(Beoogde) aanpak
De plannen ontstonden in samenspraak met de bewoners. De bewoners spraken met de ontwerpers over hoe zij er al jarenlang elke dag wonen, toekomen, wat ze zien en hoe ze de woningen gebruiken. Op die manier stuurden zij het ontwerp op elke schaal, van de stedenbouwkundige opzet tot de woningplattegrond. Het nieuwe plan put dus inspiratie uit de bestaande toestand, maar verbetert het op belangrijke punten, zoals de woningtypologieën, de ontsluiting en de relatie tot de omgeving.
Duurzaamheid
De rationele opzet van het gebouw zorgen ervoor dat materiaalgebruik tot een minimum wordt beperkt en dat het gebouw niet alleen op huidige, maar ook op toekomstige vragen een antwoord biedt. Daarnaast – en dat is misschien wel even belangrijk – zijn het mooie gebouwen, vormgegeven met robuuste materialen en met aandacht voor een rijke detaillering.
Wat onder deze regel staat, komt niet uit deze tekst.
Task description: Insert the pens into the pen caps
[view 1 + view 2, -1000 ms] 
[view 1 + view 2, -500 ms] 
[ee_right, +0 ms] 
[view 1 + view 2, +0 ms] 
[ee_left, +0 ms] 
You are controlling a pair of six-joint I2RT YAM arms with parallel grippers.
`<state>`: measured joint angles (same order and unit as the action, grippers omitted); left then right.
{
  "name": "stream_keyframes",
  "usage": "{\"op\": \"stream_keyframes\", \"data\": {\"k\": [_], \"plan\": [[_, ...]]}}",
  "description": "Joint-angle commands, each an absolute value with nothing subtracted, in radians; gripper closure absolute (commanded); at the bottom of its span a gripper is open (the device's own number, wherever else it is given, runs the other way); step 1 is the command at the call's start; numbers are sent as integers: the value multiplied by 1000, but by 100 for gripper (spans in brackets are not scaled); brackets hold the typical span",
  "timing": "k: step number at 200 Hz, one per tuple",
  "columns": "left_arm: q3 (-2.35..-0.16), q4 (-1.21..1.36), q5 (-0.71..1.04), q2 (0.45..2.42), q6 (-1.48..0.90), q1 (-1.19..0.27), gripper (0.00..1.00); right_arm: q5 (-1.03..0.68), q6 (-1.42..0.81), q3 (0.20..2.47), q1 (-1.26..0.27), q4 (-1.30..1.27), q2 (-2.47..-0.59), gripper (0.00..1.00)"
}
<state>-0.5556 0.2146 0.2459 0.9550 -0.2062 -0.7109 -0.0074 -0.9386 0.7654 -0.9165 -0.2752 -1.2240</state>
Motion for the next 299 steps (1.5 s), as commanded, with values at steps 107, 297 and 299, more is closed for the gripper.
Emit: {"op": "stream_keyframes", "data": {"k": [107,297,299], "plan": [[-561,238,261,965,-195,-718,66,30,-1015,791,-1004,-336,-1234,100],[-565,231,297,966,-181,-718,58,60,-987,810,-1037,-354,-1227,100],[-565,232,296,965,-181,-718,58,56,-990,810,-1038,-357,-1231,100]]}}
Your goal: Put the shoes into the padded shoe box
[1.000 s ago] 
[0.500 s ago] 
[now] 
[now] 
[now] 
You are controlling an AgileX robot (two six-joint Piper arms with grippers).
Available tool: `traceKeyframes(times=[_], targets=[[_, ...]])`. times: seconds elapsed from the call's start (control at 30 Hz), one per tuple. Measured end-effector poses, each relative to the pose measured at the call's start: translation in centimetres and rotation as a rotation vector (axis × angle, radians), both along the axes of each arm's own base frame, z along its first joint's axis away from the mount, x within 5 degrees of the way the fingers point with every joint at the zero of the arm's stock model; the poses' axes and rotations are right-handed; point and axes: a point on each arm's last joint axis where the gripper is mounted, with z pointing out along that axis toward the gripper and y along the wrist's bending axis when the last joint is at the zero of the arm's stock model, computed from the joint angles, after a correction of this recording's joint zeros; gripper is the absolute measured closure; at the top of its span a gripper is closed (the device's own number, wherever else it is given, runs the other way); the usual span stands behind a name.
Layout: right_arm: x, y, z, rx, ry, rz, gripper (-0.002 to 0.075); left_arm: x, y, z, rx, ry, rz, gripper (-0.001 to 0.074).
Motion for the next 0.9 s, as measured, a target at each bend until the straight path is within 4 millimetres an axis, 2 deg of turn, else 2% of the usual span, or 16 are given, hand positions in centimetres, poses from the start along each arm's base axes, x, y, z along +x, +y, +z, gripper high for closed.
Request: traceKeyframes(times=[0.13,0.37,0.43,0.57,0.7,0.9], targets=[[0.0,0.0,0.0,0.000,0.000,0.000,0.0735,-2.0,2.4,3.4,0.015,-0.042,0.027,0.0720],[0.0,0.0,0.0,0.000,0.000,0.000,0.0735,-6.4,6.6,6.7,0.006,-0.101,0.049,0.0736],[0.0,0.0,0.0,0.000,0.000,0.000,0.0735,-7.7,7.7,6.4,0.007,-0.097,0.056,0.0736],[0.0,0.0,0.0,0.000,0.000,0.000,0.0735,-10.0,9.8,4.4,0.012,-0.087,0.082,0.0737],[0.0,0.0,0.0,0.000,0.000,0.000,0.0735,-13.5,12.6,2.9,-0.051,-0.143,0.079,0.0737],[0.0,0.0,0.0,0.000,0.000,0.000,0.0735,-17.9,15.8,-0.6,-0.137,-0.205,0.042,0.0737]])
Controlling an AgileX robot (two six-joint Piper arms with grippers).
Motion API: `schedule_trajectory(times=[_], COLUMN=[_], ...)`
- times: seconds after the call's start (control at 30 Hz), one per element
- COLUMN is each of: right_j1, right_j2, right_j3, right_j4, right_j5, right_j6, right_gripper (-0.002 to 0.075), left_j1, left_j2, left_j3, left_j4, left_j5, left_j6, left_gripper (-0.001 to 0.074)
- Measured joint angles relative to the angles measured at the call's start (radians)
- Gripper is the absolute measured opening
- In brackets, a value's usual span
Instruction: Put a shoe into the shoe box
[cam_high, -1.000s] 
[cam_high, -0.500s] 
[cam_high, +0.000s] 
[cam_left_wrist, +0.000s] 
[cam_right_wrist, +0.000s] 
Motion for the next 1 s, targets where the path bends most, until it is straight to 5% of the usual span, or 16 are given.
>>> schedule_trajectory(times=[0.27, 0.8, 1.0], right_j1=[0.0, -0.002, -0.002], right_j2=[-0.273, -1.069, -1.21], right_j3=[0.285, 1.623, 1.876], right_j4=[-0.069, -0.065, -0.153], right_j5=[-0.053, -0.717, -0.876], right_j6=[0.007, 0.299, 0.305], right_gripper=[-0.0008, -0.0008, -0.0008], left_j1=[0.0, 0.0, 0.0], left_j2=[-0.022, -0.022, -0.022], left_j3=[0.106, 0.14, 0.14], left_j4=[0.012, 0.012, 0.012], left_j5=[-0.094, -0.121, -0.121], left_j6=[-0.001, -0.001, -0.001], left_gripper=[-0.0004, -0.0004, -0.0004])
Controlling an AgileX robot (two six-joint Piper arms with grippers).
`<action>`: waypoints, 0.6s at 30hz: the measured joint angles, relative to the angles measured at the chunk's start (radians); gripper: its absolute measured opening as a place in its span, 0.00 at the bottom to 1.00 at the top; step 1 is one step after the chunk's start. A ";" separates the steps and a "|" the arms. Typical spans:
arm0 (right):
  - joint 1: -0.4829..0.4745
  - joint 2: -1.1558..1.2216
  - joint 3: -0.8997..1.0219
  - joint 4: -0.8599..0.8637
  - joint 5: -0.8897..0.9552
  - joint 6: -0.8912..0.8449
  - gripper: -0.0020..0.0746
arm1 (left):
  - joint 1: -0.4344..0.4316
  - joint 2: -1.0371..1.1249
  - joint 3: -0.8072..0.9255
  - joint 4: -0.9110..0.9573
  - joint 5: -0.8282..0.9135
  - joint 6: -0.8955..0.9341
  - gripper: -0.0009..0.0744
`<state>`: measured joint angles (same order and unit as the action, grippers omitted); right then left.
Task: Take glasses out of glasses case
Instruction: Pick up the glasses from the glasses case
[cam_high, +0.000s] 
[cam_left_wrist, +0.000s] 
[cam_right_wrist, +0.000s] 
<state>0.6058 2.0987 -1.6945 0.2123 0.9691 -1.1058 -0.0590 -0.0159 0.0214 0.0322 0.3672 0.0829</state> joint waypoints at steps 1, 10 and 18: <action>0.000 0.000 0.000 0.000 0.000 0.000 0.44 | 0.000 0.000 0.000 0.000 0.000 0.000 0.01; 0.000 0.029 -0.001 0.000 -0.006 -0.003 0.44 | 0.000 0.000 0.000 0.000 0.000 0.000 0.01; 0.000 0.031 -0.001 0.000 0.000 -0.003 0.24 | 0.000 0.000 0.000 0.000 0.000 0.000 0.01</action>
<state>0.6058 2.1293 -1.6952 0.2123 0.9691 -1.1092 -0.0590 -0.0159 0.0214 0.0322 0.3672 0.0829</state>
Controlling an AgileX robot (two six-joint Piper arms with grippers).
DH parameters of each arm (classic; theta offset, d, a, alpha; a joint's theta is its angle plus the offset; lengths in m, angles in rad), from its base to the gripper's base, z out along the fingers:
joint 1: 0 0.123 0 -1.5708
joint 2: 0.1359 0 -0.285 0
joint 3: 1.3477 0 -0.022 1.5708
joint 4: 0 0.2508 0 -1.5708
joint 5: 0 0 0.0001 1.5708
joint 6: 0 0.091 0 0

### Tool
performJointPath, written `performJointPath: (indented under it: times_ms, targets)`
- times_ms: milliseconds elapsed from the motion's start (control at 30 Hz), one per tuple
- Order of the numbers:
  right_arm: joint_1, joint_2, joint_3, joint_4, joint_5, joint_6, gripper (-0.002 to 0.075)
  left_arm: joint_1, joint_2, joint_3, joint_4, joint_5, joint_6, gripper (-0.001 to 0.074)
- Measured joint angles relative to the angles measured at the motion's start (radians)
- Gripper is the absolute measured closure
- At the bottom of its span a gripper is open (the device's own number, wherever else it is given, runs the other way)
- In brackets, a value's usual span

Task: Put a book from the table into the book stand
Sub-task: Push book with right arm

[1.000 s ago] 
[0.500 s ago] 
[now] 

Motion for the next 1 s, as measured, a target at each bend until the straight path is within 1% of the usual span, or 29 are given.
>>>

Het gebouw geeft gestalte aan de overtuiging dat gebouwen die mooi zijn ook lang meegaan, omdat ze niet alleen bewoond, maar ook gekoesterd worden.
Materiaal en techniek
Baksteen speelt een sleutelrol in het project. Het metselwerk geeft de gebouwen zowel een eigentijds als tijdloos karakter. De gevels bestaan uit rood bakstenen metselwerk, met gele bakstenen kozijnen die de ramen en ingangen markeren. De kopgevels bevatten speelse patronen van gele baksteen, waarmee de blokken zich van elkaar onderscheiden. De balkons liggen buiten het gevelvlak. Ze zijn aan de onderzijde afgeschuind en hebben afgeronde hoeken.
Maatschappelijke impact
De bewoners van de oorspronkelijke blokken werden nauw betrokken bij het ontwerp. Zij stuurden het ontwerp op elke schaal, van de stedenbouwkundige opzet tot de woningplattegrond. Daarnaast werd veel aandacht besteed aan de inpassing in de wijk. Op die manier ontstond een gebouw dat de ambitie heeft om lange tijd deel van uit te maken van de stad, niet alleen doordat het goed in elkaar zit, maar ook doordat het mooi is, en daardoor geliefd.
Fysieke impact
Het ensemble maakt deel uit van het Algemeen Uitbreidingsplan (AUP) van Van Eesteren, op een locatie die door de Rijksdienst voor het Cultureel Erfgoed aangeduid is als “wederopbouwgebied van nationaal belang”. Kenmerkend voor deze buurt – en dus te behouden – waren de openheid en de transparantie van de open bouwblokken, de lange zichtlijnen en de groene inbedding. De tuinen in de blokken zijn collectieve tuinen, de groene ruimte tussen de blokken wordt door de hele buurt gebruikt.
Inspiratiebron
De gebouwen zijn geïnspireerd op naoorlogse Scandinavische woningbouw, net als de oorspronkelijke architectuur. Kenmerkend zijn de zacht hellende daken en bakstenen portieken. Net als bij de historische voorbeelden springt het contrast in het oog tussen de sobere volumes en plattegronden enerzijds en de verfijning in de details anderzijds. De oorspronkelijke kunstwerken van Leo Braat zijn gerestaureerd en opnieuw geïntegreerd in de nieuwe bouwblokken.